ConocoPhillips lost $450 million in the third quarter as low crude prices and reduced production during the coronavirus pandemic continued to take a toll on the company’s bottom line.
The Houston independent oil and gas producer on Thursday reported a third-quarter loss of 42 cents per share, compared with earnings of $2.74 a share, or $3.1 billion, during the same period a year earlier. Revenue declined by almost 50 percent to $1.2 billion from $2.3 billion in the third quarter of 2019.
“In the third quarter we ended our curtailment program and successfully completed our seasonal turnarounds. ” CEO Ryan Lance said in a statement. “We remain very well-positioned financially and operationally thanks to our strong balance sheet and exceptional workforce.
Now that we’re back to more normal business, we’re focused on continued strong execution of our programs and progressing our announced transaction with Concho Resources.”
Low oil prices and sluggish demand during the pandemic have hurt the industry since the pandemic took hold in the U.S. in spring. Conoco produced an average of 309 million barrels of oil per day in the lower 48 states after cutting production by about 65 million barrels per day earlier in the year after crude prices sank.
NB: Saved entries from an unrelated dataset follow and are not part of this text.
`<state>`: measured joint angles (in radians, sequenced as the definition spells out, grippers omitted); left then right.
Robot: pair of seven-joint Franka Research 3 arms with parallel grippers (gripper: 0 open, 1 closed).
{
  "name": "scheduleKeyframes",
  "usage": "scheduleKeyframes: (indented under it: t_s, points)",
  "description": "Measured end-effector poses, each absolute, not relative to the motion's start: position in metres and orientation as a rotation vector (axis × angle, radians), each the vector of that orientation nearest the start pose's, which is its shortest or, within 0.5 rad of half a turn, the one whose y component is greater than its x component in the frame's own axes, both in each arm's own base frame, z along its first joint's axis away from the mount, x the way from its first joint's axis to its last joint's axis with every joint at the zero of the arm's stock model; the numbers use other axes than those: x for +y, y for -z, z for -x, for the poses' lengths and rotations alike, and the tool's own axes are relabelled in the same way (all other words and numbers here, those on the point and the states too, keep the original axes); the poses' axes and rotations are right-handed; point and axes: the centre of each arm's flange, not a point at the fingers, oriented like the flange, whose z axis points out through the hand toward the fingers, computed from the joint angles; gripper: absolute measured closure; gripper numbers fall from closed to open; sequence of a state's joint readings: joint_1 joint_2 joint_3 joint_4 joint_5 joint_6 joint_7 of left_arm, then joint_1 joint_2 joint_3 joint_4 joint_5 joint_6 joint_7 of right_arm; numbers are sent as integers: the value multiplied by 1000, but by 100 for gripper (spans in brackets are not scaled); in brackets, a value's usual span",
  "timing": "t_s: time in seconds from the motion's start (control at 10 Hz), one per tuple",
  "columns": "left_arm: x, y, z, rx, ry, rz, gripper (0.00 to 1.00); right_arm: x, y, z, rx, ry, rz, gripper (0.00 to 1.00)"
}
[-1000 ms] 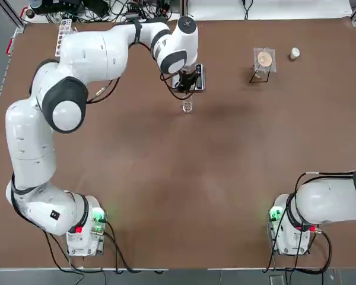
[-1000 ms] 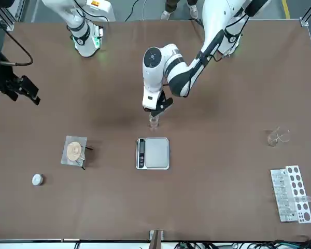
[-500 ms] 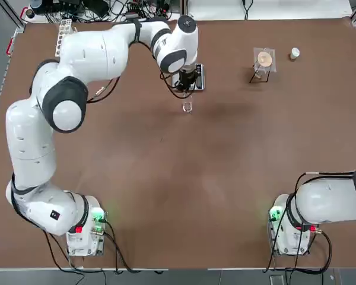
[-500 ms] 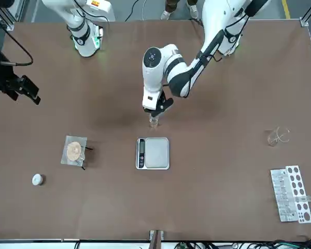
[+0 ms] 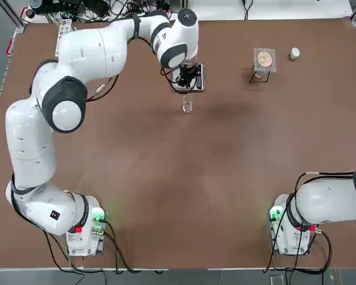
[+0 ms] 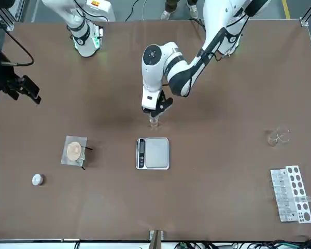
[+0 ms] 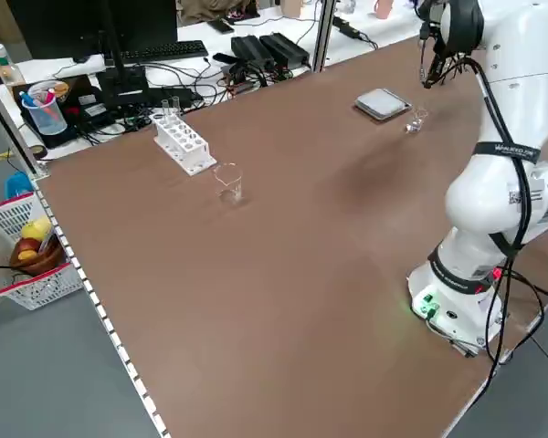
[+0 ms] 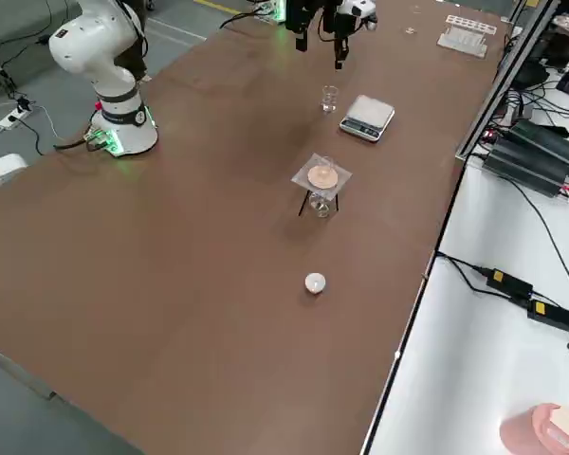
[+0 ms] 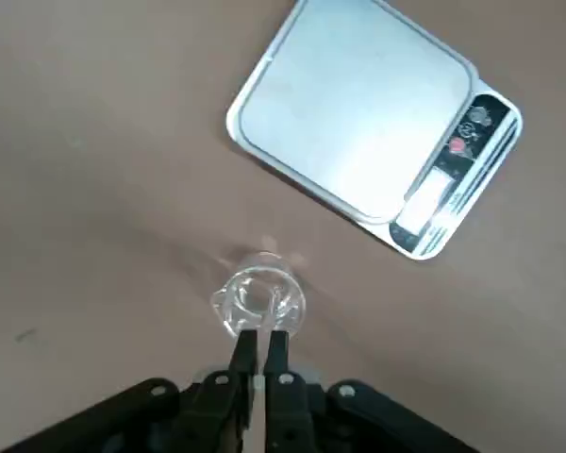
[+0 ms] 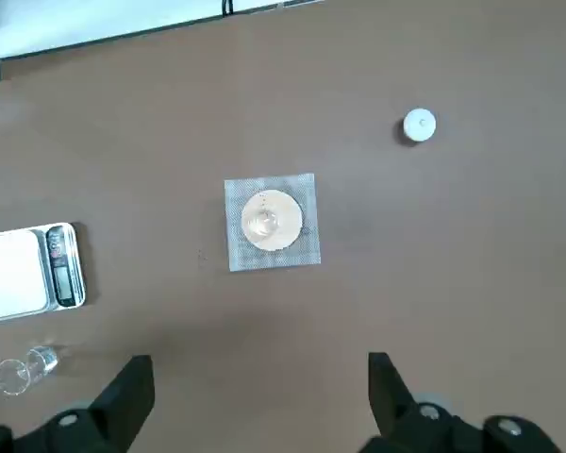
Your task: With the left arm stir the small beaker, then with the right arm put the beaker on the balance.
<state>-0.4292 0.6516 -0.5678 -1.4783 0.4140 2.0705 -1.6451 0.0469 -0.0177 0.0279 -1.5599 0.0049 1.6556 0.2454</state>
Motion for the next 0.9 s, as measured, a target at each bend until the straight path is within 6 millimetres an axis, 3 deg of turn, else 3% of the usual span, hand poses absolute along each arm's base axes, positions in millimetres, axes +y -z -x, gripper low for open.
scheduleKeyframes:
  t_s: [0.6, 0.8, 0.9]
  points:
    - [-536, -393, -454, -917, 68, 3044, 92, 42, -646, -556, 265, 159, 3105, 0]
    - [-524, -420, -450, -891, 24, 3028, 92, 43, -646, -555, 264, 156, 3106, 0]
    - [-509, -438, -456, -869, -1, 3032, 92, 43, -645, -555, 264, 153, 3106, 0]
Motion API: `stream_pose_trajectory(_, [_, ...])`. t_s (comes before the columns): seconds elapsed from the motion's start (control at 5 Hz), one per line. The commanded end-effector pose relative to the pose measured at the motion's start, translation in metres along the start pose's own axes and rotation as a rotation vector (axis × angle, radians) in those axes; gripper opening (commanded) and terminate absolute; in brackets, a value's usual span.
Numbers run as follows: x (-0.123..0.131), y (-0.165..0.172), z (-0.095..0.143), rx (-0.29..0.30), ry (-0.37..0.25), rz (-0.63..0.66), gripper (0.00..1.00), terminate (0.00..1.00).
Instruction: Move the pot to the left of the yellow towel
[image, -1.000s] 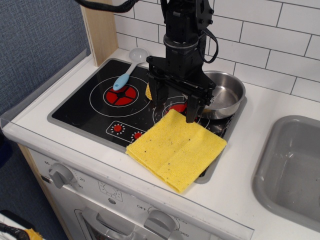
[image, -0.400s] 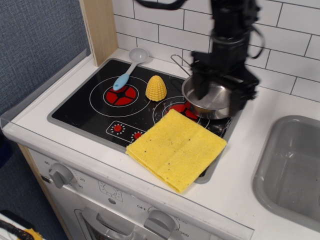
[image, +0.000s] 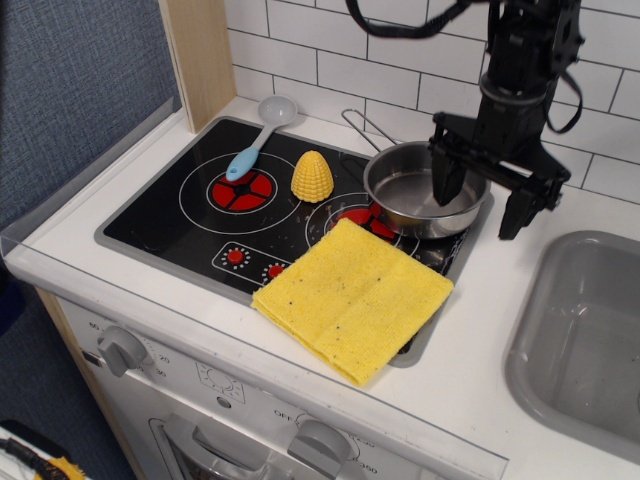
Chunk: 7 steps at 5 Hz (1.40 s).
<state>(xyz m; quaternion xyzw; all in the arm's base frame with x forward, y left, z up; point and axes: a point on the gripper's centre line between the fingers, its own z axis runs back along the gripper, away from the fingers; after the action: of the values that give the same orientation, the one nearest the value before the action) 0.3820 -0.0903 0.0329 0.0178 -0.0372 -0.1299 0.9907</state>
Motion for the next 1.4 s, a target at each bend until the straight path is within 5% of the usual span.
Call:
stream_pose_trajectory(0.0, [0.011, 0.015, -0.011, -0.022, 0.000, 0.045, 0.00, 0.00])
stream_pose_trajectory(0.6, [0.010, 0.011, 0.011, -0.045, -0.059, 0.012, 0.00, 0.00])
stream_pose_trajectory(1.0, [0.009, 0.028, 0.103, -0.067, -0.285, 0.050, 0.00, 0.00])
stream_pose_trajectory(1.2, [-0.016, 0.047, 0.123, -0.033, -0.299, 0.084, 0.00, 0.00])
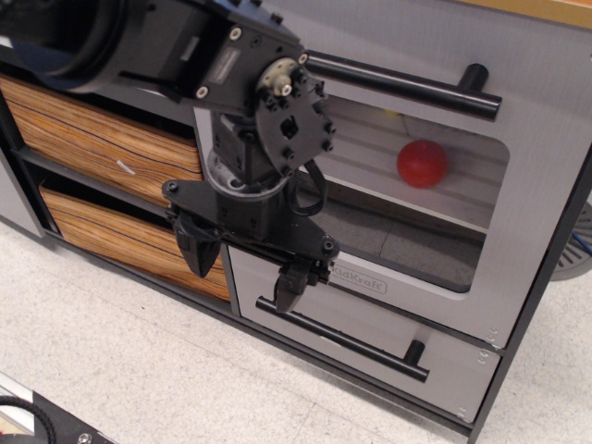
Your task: Open oven
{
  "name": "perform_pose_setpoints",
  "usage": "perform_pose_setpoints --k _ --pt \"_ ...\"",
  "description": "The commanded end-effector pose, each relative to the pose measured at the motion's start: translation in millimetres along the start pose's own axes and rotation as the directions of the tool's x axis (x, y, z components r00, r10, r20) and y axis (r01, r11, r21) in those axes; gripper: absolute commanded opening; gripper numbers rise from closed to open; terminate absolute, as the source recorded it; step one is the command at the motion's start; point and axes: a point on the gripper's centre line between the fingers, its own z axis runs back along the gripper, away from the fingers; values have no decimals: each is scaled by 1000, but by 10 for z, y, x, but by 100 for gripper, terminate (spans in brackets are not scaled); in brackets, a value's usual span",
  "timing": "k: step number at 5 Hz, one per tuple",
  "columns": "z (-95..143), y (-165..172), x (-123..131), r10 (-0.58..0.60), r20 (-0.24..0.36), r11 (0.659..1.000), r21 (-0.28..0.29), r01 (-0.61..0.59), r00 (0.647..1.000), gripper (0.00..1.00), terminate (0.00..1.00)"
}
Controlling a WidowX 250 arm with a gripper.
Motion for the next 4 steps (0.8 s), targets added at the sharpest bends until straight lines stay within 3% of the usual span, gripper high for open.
perform_pose_setpoints --k 1,2,3,4 --pt "0 0 0 0 0 1000 0 0 1000 100 0" --pt "290 31 210 267 42 960 -104 -262 963 100 0" --pt "468 62 402 504 81 858 -166 -487 860 100 0" --pt "644 137 600 697 79 706 -251 -662 713 100 0"
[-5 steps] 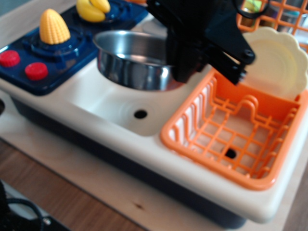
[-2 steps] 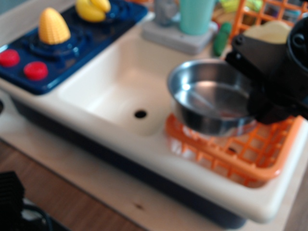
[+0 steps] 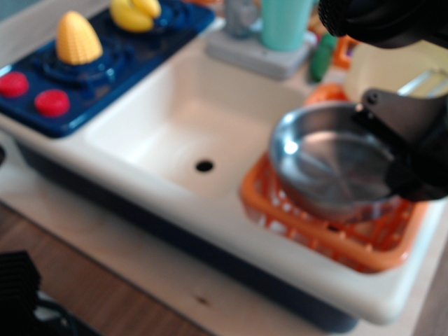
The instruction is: Put pan from sink into drying rack
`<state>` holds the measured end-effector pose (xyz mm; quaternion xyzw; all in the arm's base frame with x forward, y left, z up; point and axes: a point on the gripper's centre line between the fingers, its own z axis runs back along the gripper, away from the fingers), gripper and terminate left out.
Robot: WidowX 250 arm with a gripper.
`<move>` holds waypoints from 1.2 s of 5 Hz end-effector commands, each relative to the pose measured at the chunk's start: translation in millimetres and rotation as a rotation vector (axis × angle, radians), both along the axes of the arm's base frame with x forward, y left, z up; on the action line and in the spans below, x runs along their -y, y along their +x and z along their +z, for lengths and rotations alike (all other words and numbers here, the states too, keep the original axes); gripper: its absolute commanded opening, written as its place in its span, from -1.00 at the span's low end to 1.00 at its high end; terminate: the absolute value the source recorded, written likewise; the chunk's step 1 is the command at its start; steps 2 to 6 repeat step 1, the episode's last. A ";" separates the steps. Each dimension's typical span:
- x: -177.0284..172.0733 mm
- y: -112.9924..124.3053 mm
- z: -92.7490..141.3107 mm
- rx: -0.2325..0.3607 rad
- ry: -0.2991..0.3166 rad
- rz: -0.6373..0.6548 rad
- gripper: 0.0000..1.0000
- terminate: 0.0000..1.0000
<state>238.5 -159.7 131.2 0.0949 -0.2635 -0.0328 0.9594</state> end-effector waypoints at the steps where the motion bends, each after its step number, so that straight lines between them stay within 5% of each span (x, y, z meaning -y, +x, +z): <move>1: 2.8 3.2 4.7 0.050 -0.032 -0.003 1.00 1.00; 6: 2.8 3.2 4.7 0.050 -0.032 -0.003 1.00 1.00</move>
The third-quarter loss comes as Conoco attempts to buy Midland producer Concho Resources and its assets in the Permian Basin. The company last week announced plans to acquire the Midland shale driller in a $9.7 billion all-stock deal that fills Conoco’s gap in the West Texas shale play. The acquisition, pending approval from shareholders and regulators, is expected to close early next year.
Lance again tried to reassure investors of the deal’s worth despite dwindling returns in the energy sector during recent oil busts. Conoco is paying a 15 percent premium for Concho, and will add $4 billion of debt to its balance sheet, a 25 percent increase, after the deal closes.
“The combination with Concho will make us a stronger company,” said Lance, adding, “This is the winning formula for our sector and we’ll be uniquely positioned to deliver on it through the cycles of our business.”